Work instructions — Return every line of the data exactly as it appears.

Data block —
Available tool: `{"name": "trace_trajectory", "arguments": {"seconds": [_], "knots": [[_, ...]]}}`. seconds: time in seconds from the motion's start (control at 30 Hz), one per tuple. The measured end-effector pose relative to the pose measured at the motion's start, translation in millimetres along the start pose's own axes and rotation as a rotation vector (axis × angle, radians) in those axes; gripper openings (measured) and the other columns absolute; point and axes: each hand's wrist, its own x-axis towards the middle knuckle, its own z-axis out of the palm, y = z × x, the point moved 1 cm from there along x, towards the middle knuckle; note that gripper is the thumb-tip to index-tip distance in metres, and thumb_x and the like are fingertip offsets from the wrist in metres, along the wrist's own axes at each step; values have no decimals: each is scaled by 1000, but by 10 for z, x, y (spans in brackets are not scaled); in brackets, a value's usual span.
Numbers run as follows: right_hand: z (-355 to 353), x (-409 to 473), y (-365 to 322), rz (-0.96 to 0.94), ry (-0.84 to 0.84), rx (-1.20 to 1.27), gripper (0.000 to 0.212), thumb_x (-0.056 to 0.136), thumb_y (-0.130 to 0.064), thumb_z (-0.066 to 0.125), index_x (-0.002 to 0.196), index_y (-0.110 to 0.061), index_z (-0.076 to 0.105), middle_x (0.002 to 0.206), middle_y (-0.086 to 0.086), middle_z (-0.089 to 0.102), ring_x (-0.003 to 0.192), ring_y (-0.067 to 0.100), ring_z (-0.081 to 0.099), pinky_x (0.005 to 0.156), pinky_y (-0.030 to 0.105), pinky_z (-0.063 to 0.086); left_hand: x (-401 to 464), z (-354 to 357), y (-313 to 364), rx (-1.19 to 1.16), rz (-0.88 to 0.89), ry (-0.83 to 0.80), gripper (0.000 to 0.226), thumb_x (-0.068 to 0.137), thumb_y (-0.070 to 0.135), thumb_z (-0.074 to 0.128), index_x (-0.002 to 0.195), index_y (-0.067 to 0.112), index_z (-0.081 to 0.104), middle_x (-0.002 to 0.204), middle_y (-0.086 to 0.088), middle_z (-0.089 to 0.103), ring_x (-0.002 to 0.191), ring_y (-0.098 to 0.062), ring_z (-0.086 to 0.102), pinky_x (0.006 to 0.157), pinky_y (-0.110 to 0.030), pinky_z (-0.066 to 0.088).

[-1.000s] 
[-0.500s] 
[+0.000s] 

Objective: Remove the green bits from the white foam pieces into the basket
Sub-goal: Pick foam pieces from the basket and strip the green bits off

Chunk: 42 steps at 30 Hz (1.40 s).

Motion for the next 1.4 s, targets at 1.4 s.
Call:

Reply —
Available tool: `{"name": "trace_trajectory", "arguments": {"seconds": [_], "knots": [[_, ...]]}}`. seconds: time in seconds from the motion's start (control at 30 Hz), one per tuple. The measured end-effector pose relative to the pose measured at the motion's start, translation in millimetres along the start pose's own axes and rotation as a rotation vector (axis × angle, radians) in those axes; gripper openings (measured) and the other columns absolute; point and axes: each hand's wrist, its own x-axis towards the middle knuckle, its own z-axis out of the palm, y = z × x, the point moved 1 cm from there along x, towards the middle knuckle; note that gripper is the thumb-tip to index-tip distance in metres, and thumb_x and the like are fingertip offsets from the wrist in metres, along the wrist's own axes at each step; values have no decimals: each is scaled by 1000, but by 10 for z, x, y (spans in brackets are not scaled); in brackets, a value's usual span.
Numbers run as follows: right_hand: z (-355 to 353), x (-409 to 473), y (-365 to 322), rz (-0.96 to 0.94), ry (-0.84 to 0.84), rx (-1.20 to 1.27), gripper (0.000 to 0.212), thumb_x (-0.056 to 0.136), thumb_y (-0.130 to 0.064), thumb_z (-0.066 to 0.125), index_x (-0.002 to 0.196), index_y (-0.110 to 0.061), index_z (-0.076 to 0.105), middle_x (0.002 to 0.206), middle_y (-0.086 to 0.086), middle_z (-0.089 to 0.102), ring_x (-0.003 to 0.192), ring_y (-0.067 to 0.100), ring_z (-0.081 to 0.099), pinky_x (0.005 to 0.156), pinky_y (-0.030 to 0.105), pinky_z (-0.063 to 0.086); left_hand: x (-401 to 464), z (-354 to 357), y (-313 to 364), rx (-1.19 to 1.16), rz (-0.88 to 0.89), ry (-0.83 to 0.80), gripper (0.000 to 0.226), thumb_x (-0.068 to 0.137), thumb_y (-0.070 to 0.135), thumb_z (-0.074 to 0.128), index_x (-0.002 to 0.195), index_y (-0.067 to 0.112), index_z (-0.081 to 0.104), middle_x (-0.002 to 0.204), middle_y (-0.086 to 0.088), middle_z (-0.089 to 0.103), ring_x (-0.002 to 0.191), ring_y (-0.098 to 0.062), ring_z (-0.086 to 0.102), pinky_x (0.006 to 0.157), pinky_y (-0.110 to 0.030), pinky_z (-0.066 to 0.088).

[-1.000s] 
[-0.500s] 
[+0.000s] 

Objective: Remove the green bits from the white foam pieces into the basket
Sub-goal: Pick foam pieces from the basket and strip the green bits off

Chunk: 42 steps at 30 Hz (1.40 s).

Motion for the next 1.4 s, targets at 1.4 s.
Call:

Output for the exercise is complete.